Little Black Boxes

It’s sometimes helpful to think of local and municipal government policy as little black boxes.

Frequently the policy inside is fully finished, and hidden from sight until its presentation.

Cause and effect are replaced by undisclosed bureaucratic processes and behind-the-scenes communications.

Tompkins County’s never-once-mentioned policy towards traffic control on Lansingville Road is contained within one of these bureaucratic “black boxes.”

After many months of complaints about the noise and reckless behavior of hundreds of thru-cutting dump trucks and tractor trailers to representatives, and requesting a weight limit on our road; the County Highway Department Supervisor assured our representative that there was nothing but agricultural activity.

We sent photos of a number of different dump trucks with gravel plainly visible, and there was silence for a while. Suddenly signs appeared from the County Highway Department stating a limit of “20 Tons” [a sign that is commonly reserved for bridges]; effectively short-circuiting our efforts. [The signs used to stop thru-truck traffic on other local roads have a “4 Ton” limit.]

Recently there has been an even greater upswing in large truck activity on Lansingville Road; especially from one company. Yesterday, when these trucks were followed, they were found to be traveling to and from the site of a 2-year bridge construction project on a state highway. It had been announced that heavy and large trucks would be detoured onto other state highways to avoid small roads and hamlets.

Our email of these findings got no response. Today, there were no big trucks on Lansingville Road.

Is this a coincidence?

Maybe County authorities are reaching out to the State to cut off any chance of our blocking large trucks, or they’re writing a new truck policy with an appendix; like Lansing Town Zoning did when they zoned all “sexually oriented businesses” for rural neighborhoods only.

The rural people of Tompkins County have no oversight or clear view of its policy making; and no right to vote on its policies, or even have their questions answered.

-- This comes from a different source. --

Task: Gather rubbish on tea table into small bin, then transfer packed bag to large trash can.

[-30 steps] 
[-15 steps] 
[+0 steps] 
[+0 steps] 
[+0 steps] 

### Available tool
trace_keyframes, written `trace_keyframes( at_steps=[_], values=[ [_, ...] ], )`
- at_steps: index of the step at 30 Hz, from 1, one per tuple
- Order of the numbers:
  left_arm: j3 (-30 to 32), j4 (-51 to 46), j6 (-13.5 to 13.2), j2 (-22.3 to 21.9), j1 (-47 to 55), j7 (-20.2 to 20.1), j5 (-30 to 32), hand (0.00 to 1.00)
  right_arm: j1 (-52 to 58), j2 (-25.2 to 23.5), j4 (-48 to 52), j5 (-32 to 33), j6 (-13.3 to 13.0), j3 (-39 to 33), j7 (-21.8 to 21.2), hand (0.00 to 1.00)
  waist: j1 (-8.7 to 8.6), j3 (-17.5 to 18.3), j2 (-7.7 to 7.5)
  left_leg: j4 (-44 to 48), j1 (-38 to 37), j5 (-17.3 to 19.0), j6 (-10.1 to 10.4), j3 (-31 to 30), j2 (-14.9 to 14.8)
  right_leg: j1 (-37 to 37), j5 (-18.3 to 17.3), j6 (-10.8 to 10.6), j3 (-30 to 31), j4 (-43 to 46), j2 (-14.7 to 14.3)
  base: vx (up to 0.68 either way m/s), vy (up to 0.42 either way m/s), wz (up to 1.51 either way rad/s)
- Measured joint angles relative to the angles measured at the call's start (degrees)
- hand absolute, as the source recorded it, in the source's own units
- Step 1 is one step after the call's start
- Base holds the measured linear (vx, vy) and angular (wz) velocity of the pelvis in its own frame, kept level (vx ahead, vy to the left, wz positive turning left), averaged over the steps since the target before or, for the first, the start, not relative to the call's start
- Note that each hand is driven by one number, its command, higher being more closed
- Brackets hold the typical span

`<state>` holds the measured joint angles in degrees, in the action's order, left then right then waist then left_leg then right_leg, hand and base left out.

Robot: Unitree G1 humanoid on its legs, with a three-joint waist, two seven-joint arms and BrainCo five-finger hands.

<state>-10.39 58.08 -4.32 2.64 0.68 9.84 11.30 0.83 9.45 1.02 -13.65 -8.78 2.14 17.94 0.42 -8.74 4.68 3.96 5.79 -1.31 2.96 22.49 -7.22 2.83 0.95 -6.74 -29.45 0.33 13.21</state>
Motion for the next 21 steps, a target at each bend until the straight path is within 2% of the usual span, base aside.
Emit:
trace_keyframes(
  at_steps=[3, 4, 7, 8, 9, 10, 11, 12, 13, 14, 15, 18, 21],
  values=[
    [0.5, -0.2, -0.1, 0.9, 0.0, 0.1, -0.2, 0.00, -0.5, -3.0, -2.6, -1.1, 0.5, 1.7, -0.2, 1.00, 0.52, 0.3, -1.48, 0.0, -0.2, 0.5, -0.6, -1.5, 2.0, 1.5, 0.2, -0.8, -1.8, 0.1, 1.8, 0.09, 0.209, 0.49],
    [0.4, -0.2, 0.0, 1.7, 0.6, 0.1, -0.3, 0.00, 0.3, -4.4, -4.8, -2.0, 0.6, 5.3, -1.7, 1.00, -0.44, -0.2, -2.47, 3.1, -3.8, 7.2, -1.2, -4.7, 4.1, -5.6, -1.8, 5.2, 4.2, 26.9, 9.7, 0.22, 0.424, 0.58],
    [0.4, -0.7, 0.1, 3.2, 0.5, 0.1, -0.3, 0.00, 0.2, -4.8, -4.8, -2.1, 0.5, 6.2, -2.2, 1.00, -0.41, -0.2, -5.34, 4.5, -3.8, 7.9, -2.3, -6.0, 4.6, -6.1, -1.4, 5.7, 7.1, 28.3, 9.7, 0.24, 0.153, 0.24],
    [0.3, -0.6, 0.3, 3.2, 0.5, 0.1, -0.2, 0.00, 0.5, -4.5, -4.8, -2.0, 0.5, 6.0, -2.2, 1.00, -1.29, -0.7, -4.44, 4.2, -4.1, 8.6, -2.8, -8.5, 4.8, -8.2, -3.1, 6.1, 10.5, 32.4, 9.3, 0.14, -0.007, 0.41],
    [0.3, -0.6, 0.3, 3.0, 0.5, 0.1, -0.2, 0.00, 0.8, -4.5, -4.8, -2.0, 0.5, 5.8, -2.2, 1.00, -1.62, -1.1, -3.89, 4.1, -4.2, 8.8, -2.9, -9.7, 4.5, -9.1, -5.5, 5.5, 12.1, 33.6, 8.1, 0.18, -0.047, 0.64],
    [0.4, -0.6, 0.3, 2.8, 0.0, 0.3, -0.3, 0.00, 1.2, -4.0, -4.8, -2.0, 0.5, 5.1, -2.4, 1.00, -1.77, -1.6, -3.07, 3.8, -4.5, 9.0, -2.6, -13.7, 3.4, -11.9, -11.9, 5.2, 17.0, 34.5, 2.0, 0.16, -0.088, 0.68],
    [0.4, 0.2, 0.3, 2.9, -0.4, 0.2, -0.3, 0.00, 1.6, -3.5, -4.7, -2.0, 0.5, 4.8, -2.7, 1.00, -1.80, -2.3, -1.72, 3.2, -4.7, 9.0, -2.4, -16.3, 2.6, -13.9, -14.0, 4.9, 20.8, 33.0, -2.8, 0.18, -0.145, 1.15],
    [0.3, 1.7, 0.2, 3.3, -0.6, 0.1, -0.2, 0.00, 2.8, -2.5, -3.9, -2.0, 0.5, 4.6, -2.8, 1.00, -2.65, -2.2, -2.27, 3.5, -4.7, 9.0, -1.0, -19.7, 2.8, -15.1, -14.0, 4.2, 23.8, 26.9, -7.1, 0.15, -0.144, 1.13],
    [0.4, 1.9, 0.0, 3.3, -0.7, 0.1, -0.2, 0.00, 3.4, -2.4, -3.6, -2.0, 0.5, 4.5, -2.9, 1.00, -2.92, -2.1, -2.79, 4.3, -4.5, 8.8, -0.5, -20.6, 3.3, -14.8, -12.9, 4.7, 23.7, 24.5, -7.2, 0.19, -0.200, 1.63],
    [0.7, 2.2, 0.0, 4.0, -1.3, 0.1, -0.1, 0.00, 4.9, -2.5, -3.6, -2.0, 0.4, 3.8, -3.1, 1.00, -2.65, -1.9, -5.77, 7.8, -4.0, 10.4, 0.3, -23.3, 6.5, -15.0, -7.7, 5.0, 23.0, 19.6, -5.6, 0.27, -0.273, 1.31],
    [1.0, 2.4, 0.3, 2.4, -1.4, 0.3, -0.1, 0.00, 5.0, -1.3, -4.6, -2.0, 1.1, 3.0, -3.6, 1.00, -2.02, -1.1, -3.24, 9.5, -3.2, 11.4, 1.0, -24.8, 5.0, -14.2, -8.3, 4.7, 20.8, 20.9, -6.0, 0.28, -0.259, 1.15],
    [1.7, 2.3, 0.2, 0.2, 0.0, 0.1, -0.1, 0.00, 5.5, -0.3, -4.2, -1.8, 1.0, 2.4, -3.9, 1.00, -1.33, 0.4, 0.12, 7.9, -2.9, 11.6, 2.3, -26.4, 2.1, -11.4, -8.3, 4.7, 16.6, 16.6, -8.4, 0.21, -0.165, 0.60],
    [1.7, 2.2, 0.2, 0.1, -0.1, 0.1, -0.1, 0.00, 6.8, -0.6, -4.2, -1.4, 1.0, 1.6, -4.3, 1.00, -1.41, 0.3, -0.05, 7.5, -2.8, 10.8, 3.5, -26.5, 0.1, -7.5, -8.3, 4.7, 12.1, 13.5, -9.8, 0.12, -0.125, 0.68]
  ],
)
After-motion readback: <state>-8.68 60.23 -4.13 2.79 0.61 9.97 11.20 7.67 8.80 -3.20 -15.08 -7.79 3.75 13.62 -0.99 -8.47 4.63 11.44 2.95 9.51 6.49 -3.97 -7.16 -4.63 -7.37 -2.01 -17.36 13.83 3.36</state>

What is going on inside this “black box”?

We have an idea . . .

The Lansingville Road Incident

I have frequently blogged about what has happened after the fact; but this blog is about something that hasn’t happened yet:

Traffic control on Lansingville Road.

These blogs will update readers on the effort being made to establish traffic management on this beleaguered rural road.

What is Lansingville Road?

It’s a 20ft wide north-south strip of asphalt with narrow gravel shoulders, sandwiched in between two New York State highways less than 4 miles apart.

Then why take Lansingville Road?

There is no traffic management whatsoever. The County’s policy of ignoring the rural community, and refusing to patrol or manage traffic on this road; means that drivers can drive however they want, at whatever speed they want. Even drivers with commercial licenses feel no need to follow the laws.

The mean speed on Lansingville Road has increased 5 mph in the last three years alone, and the 85th percentile is up to 62 mph; despite local and farm traffic traveling under 45 mph. In a 2019 speed volume check: vehicles were recorded at speeds of up to 90 mph.

Gravel trucks coming from the next county sometimes make hundreds of trips a day on Lansingville; roaring up and down the middle of the narrow roadway and further destroying its already cracking surface.

Last week I saw a Town dump truck and two cars passing a farm tractor with agricultural equipment, traveling as a single unit, across a double-yellow line into the opposite lane, and on a curve. And this is an everyday example of the reckless driving plaguing this once quiet and safe roadway.

My neighbor tells of how he used to walk the entire 1,600 foot length of his long driveway and not see one vehicle passing by on the road. Now, he has to wait for four or five cars and trucks just to have enough space to run across the road to his mailbox.

Why isn’t something being done?

The County Highway supervisor has twice stated [even in the face of photographic proof] that this truck traffic “was found to be Agriculture Trucks cutting the fields.”

An Ithaca-Tompkins County Transportation Council representative put the issue off with talk of petitions and documentation; but ended by stating that their final decisions were made of the basis of the “greater good.”

Will the County’s concern for the safety and welfare of the rural community ever rise above the convenience and profit of the Collegiate Corporations and their cronies?

No.

I will blog as events unfold.

All this morning, every 15 or 20 minutes, a cement mixer thundered by. [Probably carrying cuttings from the fields.]